School of Mechanical Engineering, Purdue University, West Lafayette, IN, USA.
Weldon School of Biomedical Engineering, Purdue University, West Lafayette, IN, USA.
Ann Biomed Eng. 2024 Jun;52(6):1638-1652. doi: 10.1007/s10439-024-03477-1. Epub 2024 Mar 12.

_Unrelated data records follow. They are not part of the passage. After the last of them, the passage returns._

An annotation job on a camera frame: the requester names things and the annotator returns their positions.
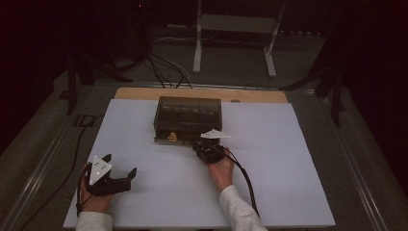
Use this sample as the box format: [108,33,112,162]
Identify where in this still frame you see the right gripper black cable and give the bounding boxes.
[210,143,262,219]

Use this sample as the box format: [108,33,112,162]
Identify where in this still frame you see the smoky clear drawer organizer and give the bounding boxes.
[153,95,223,147]

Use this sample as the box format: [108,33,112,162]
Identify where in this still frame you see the white floor cable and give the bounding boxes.
[153,37,193,90]

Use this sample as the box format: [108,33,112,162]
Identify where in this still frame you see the white table sheet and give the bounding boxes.
[63,98,336,229]

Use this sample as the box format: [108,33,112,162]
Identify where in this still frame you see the person's right hand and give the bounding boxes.
[205,147,236,193]

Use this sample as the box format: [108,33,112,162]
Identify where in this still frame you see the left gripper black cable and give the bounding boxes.
[18,115,105,231]

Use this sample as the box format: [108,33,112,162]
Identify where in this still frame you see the person's left hand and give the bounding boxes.
[79,163,114,215]

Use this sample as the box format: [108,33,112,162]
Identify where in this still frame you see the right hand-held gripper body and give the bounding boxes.
[191,128,232,165]

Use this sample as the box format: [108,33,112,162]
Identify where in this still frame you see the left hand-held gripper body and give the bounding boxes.
[85,155,133,197]

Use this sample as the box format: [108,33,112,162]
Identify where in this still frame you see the black floor cables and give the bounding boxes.
[145,51,193,90]

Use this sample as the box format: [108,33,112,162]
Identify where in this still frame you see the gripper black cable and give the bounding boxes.
[18,115,105,231]
[210,143,262,219]

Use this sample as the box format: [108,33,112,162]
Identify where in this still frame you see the white metal stand frame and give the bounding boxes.
[191,0,287,79]

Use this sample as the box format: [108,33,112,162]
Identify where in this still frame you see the black floor stand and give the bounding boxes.
[65,54,133,116]
[278,32,348,128]

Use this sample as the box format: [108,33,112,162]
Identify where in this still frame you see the metal floor rail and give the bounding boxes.
[0,84,97,231]
[316,92,391,231]

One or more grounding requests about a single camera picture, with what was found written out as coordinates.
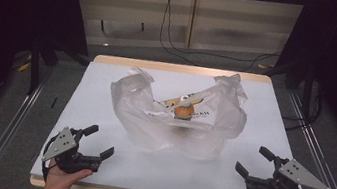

Subcutaneous tissue mechanics are important for drug delivery. Yet, even though this material is poroelastic, its mechanical characterization has focused on its hyperelastic response. Moreover, advancement in subcutaneous drug delivery requires effective tissue mimics such as hydrogels for which similar gaps of poroelastic data exist. Porcine subcutaneous samples and gelatin hydrogels were tested under confined compression at physiological conditions and strain rates of 0.01%/s in 5% strain steps with 2600 s of stress relaxation between loading steps. Force-time data were used in an inverse finite element approach to obtain material parameters. Tissues and gels were modeled as porous neo-Hookean materials with properties specified via shear modulus, effective solid volume fraction, initial hydraulic permeability, permeability exponent, and normalized viscous relaxation moduli. The constitutive model was implemented into an isogeometric analysis (IGA) framework to study subcutaneous injection. Subcutaneous tissue exhibited an initial spike in stress due to compression of the solid and fluid pressure buildup, with rapid relaxation explained by fluid drainage, and longer time-scale relaxation explained by viscous dissipation. The inferred parameters aligned with the ranges reported in the literature. Hydraulic permeability, the most important parameter for drug delivery, was in the range mm /(N s). With these parameters, IGA simulations showed peak stresses due to a 1-mL injection to reach 48.8 kPa at the site of injection, decaying after drug volume disperses into the tissue. The poro-hyper-viscoelastic neo-Hookean model captures the confined compression response of subcutaneous tissue and gelatin hydrogels. IGA implementation enables predictive simulations of drug delivery.
皮下组织力学对于药物输送很重要。然而,尽管这种材料是多孔弹性的,但它的力学特性主要集中在超弹性响应上。此外,皮下药物输送的进展需要有效的组织模拟物,例如水凝胶,而对于这些模拟物,同样存在多孔弹性数据的空白。在生理条件下,以 0.01%/s 的应变速率在 5%应变步长下进行限制压缩测试,在加载步之间有 2600 秒的应力松弛,测试猪的皮下样本和明胶水凝胶。利用力-时数据,采用逆有限元方法获得材料参数。组织和凝胶被建模为具有通过剪切模量、有效固体体积分数、初始水力渗透率、渗透率指数和归一化粘性松弛模量指定特性的多孔新胡克材料。本构模型被实现到等几何分析(IGA)框架中,以研究皮下注射。皮下组织由于固体和流体压力的积累而导致初始应力急剧上升,快速松弛是由于流体的排出,而较长时间尺度的松弛是由于粘性耗散引起的。推断出的参数与文献中报道的范围一致。水力渗透率是药物输送最重要的参数,范围为 mm /(N s)。利用这些参数,IGA 模拟显示,由于 1 毫升的注射,在注射部位的峰值应力达到 48.8 kPa,随着药物体积在组织中扩散,应力会逐渐下降。多孔超粘弹性新胡克模型可以捕捉皮下组织和明胶水凝胶的限制压缩响应。IGA 的实现可以实现药物输送的预测模拟。